The biggest issue I see is that you add another hybrid function, even
if it's temporary. pcim_alloc_irq_vectors() will sometimes be managed
and sometimes not – until you have removed all users of the
aforementioned functions, and finally performed step №4 from above.
Note that even in the past, with the oldest, most broken version of the
PCI devres API, pcim_ functions were *always* managed, completely
independently from pci(m)_enable_device().
What pcim_enable_device() did was implicitly switch some pci_
functions, such as pci_request_regions(), into managed mode.
The solution presented / intended by you would rely on:
1. New users of pcim_ being aware (through documentation for
example) that this one pcim_ function is special and not always
managed (for now).
2. New users being nice and really using pcim_enable_device().
3. You being able to fully see it all through to the end, i.e., you
not being switched to a different project, switching jobs and
opening a bar in Hawaii etc. etc.
My experience has, unfortunately, been that people often don't read
documentation, especially if they are already used to interfaces like
that working a certain way.
How many drivers are there to be ported, do you have a list and maybe a
time horizon? I took almost a year to remove my helper functions again.
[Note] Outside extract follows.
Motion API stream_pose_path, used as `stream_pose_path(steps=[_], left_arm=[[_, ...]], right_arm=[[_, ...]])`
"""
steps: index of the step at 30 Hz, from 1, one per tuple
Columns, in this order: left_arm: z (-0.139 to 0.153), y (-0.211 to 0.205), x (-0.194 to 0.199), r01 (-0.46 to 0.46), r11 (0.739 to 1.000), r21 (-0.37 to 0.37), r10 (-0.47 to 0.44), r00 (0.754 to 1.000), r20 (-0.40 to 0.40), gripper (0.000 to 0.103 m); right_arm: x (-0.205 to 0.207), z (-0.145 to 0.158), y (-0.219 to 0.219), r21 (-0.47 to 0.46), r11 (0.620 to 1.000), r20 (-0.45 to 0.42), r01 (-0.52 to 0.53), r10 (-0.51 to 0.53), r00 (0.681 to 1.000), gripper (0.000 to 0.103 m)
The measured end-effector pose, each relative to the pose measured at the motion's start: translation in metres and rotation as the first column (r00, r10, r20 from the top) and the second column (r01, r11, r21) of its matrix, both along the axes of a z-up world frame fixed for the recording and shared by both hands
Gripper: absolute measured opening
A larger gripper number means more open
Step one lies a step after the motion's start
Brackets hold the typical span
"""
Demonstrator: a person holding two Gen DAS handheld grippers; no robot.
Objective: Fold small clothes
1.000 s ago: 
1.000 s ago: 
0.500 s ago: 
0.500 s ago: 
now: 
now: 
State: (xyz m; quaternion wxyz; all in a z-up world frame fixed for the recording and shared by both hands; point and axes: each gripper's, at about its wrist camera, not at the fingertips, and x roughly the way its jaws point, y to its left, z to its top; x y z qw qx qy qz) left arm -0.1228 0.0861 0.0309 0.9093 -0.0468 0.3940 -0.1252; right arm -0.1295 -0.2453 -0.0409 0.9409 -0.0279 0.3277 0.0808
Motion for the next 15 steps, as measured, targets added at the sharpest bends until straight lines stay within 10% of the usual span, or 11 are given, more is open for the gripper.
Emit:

That's not a hard "NACK" from my side, it's just I wouldn't do it like
that. I suppose it is for the maintainers to pick one of the two
solution pathways:
a) have another hybrid function temporarily or
b) have duplicated code temporarily
(where "temporarily" means until the contributor finishes the job :)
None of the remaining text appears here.